Task brief »
Each record, in full, must be restated word for word.

*** Opening of Extracted information ***

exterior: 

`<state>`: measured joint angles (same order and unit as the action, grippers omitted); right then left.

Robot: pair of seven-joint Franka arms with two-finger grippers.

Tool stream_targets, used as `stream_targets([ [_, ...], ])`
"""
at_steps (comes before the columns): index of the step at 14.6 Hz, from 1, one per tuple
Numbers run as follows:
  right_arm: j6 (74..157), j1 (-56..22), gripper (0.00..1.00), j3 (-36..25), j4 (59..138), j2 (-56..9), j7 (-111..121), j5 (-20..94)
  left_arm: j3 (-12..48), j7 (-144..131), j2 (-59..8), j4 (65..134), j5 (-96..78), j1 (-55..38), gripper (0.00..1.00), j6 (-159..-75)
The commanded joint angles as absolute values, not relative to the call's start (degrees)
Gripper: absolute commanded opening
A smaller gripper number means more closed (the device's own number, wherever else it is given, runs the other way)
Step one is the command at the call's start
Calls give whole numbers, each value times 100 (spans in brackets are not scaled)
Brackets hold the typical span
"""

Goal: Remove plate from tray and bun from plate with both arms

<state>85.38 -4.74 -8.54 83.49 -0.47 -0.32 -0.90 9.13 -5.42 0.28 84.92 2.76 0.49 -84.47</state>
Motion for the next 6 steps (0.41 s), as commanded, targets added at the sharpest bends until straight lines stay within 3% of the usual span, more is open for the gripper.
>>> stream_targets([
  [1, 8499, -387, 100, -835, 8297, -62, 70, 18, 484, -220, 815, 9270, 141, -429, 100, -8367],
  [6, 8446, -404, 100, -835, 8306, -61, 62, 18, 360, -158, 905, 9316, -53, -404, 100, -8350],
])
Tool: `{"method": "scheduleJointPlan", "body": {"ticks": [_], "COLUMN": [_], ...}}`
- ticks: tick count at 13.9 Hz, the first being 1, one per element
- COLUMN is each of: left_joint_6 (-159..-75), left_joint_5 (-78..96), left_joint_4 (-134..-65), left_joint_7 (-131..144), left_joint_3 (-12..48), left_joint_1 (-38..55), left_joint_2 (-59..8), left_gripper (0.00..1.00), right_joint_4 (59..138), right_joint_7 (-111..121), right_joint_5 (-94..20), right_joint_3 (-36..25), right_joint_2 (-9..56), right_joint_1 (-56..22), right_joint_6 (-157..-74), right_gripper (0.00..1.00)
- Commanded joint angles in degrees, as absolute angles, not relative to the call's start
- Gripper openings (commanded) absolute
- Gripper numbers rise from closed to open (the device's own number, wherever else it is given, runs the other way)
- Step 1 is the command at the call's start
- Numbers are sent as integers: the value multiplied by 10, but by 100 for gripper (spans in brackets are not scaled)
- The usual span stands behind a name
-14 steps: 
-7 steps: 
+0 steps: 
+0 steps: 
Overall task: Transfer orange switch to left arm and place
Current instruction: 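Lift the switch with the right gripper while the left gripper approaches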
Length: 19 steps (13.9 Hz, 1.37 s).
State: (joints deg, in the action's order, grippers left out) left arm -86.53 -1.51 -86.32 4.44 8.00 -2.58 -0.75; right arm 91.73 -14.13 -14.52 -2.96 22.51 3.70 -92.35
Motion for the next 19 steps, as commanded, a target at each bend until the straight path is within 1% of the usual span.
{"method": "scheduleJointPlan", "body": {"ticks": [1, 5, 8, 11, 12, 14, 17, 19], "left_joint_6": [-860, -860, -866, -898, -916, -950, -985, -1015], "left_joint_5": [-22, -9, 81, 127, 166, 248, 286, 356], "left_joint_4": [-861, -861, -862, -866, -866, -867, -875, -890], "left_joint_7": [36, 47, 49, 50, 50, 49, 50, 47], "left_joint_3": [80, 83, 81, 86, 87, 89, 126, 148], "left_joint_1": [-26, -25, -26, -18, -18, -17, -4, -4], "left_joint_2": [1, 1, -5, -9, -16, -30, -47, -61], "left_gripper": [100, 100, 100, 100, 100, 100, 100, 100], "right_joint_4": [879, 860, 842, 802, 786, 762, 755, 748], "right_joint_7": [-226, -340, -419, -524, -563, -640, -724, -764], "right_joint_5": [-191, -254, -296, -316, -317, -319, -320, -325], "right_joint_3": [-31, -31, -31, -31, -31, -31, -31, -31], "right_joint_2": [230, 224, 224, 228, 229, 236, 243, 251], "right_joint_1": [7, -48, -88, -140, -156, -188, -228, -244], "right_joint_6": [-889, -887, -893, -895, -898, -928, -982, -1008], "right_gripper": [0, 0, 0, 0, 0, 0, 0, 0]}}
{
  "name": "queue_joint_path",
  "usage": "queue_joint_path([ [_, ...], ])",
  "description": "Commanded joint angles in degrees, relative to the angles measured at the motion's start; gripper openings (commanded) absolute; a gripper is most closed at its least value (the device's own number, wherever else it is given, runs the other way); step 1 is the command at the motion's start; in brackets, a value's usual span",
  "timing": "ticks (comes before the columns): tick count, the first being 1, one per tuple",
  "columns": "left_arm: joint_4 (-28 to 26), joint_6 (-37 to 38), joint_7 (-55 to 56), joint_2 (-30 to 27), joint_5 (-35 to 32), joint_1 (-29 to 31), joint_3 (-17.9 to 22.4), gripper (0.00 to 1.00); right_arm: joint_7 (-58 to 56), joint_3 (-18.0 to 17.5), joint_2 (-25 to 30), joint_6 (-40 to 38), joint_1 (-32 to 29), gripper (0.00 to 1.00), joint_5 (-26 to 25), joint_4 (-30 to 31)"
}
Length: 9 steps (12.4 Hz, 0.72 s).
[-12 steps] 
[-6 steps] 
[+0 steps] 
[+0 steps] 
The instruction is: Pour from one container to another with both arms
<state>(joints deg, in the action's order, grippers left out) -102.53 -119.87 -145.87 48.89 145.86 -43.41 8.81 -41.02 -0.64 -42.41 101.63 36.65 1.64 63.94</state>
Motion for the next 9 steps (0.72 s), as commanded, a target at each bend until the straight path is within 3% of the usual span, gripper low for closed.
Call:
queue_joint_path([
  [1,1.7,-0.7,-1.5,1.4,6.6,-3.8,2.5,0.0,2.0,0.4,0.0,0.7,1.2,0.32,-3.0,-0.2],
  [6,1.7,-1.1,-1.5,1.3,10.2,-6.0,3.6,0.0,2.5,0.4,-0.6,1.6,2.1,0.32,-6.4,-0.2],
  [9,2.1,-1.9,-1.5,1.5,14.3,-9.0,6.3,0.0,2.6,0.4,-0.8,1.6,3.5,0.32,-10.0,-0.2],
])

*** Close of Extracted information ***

Finished exercise »
exterior: 

`<state>`: measured joint angles (same order and unit as the action, grippers omitted); right then left.

Robot: pair of seven-joint Franka arms with two-finger grippers.

Tool stream_targets, used as `stream_targets([ [_, ...], ])`
"""
at_steps (comes before the columns): index of the step at 14.6 Hz, from 1, one per tuple
Numbers run as follows:
  right_arm: j6 (74..157), j1 (-56..22), gripper (0.00..1.00), j3 (-36..25), j4 (59..138), j2 (-56..9), j7 (-111..121), j5 (-20..94)
  left_arm: j3 (-12..48), j7 (-144..131), j2 (-59..8), j4 (65..134), j5 (-96..78), j1 (-55..38), gripper (0.00..1.00), j6 (-159..-75)
The commanded joint angles as absolute values, not relative to the call's start (degrees)
Gripper: absolute commanded opening
A smaller gripper number means more closed (the device's own number, wherever else it is given, runs the other way)
Step one is the command at the call's start
Calls give whole numbers, each value times 100 (spans in brackets are not scaled)
Brackets hold the typical span
"""

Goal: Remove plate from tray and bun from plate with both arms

<state>85.38 -4.74 -8.54 83.49 -0.47 -0.32 -0.90 9.13 -5.42 0.28 84.92 2.76 0.49 -84.47</state>
Motion for the next 6 steps (0.41 s), as commanded, targets added at the sharpest bends until straight lines stay within 3% of the usual span, more is open for the gripper.
>>> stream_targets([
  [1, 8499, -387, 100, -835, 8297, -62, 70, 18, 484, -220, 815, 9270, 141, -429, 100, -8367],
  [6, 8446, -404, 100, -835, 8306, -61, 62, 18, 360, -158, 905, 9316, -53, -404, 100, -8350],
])
Tool: `{"method": "scheduleJointPlan", "body": {"ticks": [_], "COLUMN": [_], ...}}`
- ticks: tick count at 13.9 Hz, the first being 1, one per element
- COLUMN is each of: left_joint_6 (-159..-75), left_joint_5 (-78..96), left_joint_4 (-134..-65), left_joint_7 (-131..144), left_joint_3 (-12..48), left_joint_1 (-38..55), left_joint_2 (-59..8), left_gripper (0.00..1.00), right_joint_4 (59..138), right_joint_7 (-111..121), right_joint_5 (-94..20), right_joint_3 (-36..25), right_joint_2 (-9..56), right_joint_1 (-56..22), right_joint_6 (-157..-74), right_gripper (0.00..1.00)
- Commanded joint angles in degrees, as absolute angles, not relative to the call's start
- Gripper openings (commanded) absolute
- Gripper numbers rise from closed to open (the device's own number, wherever else it is given, runs the other way)
- Step 1 is the command at the call's start
- Numbers are sent as integers: the value multiplied by 10, but by 100 for gripper (spans in brackets are not scaled)
- The usual span stands behind a name
-14 steps: 
-7 steps: 
+0 steps: 
+0 steps: 
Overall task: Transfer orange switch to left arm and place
Current instruction: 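Lift the switch with the right gripper while the left gripper approaches
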Length: 19 steps (13.9 Hz, 1.37 s).
State: (joints deg, in the action's order, grippers left out) left arm -86.53 -1.51 -86.32 4.44 8.00 -2.58 -0.75; right arm 91.73 -14.13 -14.52 -2.96 22.51 3.70 -92.35
Motion for the next 19 steps, as commanded, a target at each bend until the straight path is within 1% of the usual span.
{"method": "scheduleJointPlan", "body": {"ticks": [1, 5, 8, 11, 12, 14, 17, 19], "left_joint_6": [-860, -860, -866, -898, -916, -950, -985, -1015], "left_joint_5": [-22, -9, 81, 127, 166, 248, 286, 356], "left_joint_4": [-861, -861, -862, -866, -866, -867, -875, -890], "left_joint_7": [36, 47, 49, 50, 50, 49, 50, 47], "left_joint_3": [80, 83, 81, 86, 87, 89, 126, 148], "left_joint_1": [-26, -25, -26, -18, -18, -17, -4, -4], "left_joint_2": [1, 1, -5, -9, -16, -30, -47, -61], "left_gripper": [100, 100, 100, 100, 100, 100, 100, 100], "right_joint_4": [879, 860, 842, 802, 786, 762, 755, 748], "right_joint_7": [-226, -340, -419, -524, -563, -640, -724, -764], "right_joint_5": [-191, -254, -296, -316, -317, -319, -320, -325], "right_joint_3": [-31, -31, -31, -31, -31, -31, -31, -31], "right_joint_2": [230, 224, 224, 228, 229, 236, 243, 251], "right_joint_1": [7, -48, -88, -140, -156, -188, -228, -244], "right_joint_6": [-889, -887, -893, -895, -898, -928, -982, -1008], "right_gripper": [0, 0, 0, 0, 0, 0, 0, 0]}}
{
  "name": "queue_joint_path",
  "usage": "queue_joint_path([ [_, ...], ])",
  "description": "Commanded joint angles in degrees, relative to the angles measured at the motion's start; gripper openings (commanded) absolute; a gripper is most closed at its least value (the device's own number, wherever else it is given, runs the other way); step 1 is the command at the motion's start; in brackets, a value's usual span",
  "timing": "ticks (comes before the columns): tick count, the first being 1, one per tuple",
  "columns": "left_arm: joint_4 (-28 to 26), joint_6 (-37 to 38), joint_7 (-55 to 56), joint_2 (-30 to 27), joint_5 (-35 to 32), joint_1 (-29 to 31), joint_3 (-17.9 to 22.4), gripper (0.00 to 1.00); right_arm: joint_7 (-58 to 56), joint_3 (-18.0 to 17.5), joint_2 (-25 to 30), joint_6 (-40 to 38), joint_1 (-32 to 29), gripper (0.00 to 1.00), joint_5 (-26 to 25), joint_4 (-30 to 31)"
}
Length: 9 steps (12.4 Hz, 0.72 s).
[-12 steps] 
[-6 steps] 
[+0 steps] 
[+0 steps] 
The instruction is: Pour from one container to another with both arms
<state>(joints deg, in the action's order, grippers left out) -102.53 -119.87 -145.87 48.89 145.86 -43.41 8.81 -41.02 -0.64 -42.41 101.63 36.65 1.64 63.94</state>
Motion for the next 9 steps (0.72 s), as commanded, a target at each bend until the straight path is within 3% of the usual span, gripper low for closed.
Call:
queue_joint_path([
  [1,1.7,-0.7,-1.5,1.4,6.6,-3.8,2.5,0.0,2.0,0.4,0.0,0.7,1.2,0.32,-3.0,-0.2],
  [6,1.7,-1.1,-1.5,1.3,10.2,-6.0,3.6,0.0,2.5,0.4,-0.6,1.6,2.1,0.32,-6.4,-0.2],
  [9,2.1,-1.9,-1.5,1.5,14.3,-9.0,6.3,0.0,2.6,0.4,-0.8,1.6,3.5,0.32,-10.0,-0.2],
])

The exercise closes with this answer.